Starting with the line that contains "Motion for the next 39" and stopping after the line that contains "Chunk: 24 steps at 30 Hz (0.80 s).", return each line below exactly as written, with no others.
* * * *
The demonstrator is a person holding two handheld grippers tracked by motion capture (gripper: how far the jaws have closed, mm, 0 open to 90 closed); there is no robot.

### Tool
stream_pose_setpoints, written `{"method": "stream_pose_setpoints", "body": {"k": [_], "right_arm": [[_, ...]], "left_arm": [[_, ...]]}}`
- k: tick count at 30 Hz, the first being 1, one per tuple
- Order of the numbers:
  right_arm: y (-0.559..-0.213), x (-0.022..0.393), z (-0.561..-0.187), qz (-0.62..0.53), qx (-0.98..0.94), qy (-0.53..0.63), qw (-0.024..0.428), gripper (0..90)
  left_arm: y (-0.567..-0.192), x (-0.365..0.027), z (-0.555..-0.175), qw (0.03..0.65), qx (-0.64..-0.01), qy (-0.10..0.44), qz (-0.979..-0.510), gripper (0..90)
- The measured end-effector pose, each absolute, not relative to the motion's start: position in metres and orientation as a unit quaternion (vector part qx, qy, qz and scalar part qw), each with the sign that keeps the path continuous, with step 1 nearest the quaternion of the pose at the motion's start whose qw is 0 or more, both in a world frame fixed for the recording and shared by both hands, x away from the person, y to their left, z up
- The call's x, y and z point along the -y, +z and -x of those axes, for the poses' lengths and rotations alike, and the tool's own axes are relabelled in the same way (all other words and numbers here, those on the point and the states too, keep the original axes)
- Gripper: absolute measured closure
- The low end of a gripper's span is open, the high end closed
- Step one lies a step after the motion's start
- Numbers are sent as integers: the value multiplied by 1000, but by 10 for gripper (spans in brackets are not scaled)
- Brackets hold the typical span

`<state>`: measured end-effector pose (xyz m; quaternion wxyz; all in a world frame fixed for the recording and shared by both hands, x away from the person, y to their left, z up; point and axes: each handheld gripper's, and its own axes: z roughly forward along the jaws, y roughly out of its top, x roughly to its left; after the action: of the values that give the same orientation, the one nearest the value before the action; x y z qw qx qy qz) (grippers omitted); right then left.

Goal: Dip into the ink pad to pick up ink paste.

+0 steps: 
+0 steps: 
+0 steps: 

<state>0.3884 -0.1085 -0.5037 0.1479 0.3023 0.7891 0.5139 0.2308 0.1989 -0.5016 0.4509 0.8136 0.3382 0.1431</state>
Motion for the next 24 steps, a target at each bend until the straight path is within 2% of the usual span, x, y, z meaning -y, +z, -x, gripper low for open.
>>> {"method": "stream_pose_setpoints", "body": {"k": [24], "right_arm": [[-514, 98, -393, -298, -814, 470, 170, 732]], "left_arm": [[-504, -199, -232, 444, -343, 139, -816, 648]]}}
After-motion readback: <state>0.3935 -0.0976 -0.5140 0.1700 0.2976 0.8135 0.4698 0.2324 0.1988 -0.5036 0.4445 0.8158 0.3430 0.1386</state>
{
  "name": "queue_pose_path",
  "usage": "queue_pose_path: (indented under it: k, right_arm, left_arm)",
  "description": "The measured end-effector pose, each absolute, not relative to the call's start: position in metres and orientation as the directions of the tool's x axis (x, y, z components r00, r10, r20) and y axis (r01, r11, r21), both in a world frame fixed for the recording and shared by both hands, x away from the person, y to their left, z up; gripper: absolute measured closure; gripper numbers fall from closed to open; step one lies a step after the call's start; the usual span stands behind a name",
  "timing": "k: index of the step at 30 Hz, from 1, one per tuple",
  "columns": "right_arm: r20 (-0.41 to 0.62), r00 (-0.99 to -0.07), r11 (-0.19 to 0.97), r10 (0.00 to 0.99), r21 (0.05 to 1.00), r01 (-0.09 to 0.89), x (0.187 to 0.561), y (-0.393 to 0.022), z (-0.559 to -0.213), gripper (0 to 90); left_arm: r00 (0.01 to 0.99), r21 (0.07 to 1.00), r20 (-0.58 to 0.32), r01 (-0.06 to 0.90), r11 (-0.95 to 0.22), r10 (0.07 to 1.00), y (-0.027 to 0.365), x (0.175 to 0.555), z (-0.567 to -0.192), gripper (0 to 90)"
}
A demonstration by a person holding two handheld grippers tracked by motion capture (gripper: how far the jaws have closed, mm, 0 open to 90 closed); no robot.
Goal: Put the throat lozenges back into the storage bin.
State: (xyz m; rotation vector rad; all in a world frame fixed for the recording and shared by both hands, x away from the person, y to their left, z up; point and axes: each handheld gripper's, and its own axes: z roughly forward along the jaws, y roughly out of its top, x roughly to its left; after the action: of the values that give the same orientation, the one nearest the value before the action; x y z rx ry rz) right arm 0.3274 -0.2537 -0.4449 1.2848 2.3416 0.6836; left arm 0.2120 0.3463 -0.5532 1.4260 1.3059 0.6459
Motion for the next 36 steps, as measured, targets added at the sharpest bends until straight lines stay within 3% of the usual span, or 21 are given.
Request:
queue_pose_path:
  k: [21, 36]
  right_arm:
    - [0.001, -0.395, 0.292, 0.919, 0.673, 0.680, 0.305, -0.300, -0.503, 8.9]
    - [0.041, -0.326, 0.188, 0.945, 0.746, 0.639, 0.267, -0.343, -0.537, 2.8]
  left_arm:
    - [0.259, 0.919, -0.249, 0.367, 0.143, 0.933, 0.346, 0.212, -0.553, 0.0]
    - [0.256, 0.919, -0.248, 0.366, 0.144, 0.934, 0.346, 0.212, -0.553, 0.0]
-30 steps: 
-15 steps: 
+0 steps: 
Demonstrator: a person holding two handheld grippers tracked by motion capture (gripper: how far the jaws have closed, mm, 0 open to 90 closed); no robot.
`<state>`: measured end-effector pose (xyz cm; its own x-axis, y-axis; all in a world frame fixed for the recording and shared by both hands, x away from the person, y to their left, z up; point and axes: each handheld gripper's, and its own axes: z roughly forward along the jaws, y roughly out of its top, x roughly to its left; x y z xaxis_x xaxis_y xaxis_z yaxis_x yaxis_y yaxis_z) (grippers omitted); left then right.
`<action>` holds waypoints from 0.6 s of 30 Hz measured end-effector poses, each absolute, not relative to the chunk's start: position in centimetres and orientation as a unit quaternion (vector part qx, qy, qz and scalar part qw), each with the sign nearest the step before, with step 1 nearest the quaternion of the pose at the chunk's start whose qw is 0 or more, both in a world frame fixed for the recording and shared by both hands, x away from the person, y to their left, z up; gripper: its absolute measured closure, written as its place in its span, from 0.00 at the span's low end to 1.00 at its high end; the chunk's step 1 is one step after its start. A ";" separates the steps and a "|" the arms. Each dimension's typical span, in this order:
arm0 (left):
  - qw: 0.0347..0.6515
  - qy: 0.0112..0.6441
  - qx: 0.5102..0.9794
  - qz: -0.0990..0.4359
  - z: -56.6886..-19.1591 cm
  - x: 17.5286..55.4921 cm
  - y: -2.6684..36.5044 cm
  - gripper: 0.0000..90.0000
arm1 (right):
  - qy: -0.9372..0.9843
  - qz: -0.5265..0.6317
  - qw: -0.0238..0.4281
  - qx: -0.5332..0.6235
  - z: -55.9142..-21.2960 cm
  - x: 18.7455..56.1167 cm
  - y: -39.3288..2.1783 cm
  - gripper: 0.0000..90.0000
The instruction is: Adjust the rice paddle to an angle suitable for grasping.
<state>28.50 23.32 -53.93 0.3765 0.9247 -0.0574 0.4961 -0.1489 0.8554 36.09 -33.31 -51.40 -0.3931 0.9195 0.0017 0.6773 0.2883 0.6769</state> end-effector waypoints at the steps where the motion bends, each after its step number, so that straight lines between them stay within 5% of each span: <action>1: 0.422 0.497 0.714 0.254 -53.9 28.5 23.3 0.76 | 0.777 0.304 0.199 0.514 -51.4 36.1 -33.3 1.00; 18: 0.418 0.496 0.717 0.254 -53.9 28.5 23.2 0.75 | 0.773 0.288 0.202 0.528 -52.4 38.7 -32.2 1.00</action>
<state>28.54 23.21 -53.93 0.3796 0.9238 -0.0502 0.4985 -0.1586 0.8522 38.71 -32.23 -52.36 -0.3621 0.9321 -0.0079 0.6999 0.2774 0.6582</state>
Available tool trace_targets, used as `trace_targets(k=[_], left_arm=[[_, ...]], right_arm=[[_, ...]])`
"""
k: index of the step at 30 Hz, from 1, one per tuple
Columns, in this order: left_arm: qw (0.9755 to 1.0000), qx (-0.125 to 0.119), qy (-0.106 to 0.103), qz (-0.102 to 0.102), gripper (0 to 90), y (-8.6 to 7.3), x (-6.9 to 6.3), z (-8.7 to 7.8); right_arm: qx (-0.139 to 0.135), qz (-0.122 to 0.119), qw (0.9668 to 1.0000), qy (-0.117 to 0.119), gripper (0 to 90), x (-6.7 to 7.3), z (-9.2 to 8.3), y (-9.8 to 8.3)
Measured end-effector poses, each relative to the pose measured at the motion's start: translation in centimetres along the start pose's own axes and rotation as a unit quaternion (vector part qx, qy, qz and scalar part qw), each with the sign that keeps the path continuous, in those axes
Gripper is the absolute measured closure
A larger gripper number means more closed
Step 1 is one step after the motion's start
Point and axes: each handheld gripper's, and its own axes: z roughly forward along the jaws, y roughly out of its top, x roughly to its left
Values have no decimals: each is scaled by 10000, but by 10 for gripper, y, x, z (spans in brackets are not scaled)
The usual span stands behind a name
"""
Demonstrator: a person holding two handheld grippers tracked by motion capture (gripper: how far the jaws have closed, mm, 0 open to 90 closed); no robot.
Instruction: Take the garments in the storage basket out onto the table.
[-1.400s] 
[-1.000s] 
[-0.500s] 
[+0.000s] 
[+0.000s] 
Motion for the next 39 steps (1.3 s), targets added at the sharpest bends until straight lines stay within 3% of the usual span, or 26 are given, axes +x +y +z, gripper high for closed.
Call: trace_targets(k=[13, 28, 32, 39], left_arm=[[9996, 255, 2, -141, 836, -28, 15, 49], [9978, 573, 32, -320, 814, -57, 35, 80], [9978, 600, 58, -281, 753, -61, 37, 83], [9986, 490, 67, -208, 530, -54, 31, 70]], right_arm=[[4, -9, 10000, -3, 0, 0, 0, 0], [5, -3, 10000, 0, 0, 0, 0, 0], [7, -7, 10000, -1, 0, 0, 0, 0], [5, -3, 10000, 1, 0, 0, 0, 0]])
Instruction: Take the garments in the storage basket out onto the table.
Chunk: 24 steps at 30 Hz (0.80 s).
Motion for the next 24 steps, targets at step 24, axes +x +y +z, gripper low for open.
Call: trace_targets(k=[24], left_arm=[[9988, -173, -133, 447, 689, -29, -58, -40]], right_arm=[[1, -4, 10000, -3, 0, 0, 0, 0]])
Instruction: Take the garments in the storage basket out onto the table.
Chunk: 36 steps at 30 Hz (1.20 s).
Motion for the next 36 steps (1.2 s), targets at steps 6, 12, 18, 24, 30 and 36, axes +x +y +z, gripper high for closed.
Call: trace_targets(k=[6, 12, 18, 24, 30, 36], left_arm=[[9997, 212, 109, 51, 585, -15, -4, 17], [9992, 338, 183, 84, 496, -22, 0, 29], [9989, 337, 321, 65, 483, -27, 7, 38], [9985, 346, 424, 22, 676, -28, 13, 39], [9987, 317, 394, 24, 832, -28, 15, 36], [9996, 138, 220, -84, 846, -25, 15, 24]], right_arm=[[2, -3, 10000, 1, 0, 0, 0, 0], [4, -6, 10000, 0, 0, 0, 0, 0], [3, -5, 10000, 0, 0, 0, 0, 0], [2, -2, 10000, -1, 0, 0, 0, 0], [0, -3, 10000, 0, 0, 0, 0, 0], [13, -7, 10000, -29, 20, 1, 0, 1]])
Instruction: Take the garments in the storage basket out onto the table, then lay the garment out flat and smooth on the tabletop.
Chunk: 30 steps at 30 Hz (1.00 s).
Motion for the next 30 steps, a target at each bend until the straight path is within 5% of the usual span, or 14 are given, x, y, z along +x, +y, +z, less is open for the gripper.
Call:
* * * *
▶ _WRITTEN RESPONSE_
Motion for the next 39 steps (1.3 s), targets added at the sharpest bends until straight lines stay within 3% of the usual span, or 26 are given, axes +x +y +z, gripper high for closed.
Call: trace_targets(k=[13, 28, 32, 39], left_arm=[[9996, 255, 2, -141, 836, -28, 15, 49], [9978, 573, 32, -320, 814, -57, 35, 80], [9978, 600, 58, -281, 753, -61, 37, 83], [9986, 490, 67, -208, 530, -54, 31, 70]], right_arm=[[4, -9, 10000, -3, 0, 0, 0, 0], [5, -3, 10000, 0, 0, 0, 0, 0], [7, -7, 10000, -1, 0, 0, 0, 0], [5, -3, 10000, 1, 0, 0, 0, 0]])
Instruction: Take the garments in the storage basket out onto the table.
Chunk: 24 steps at 30 Hz (0.80 s).

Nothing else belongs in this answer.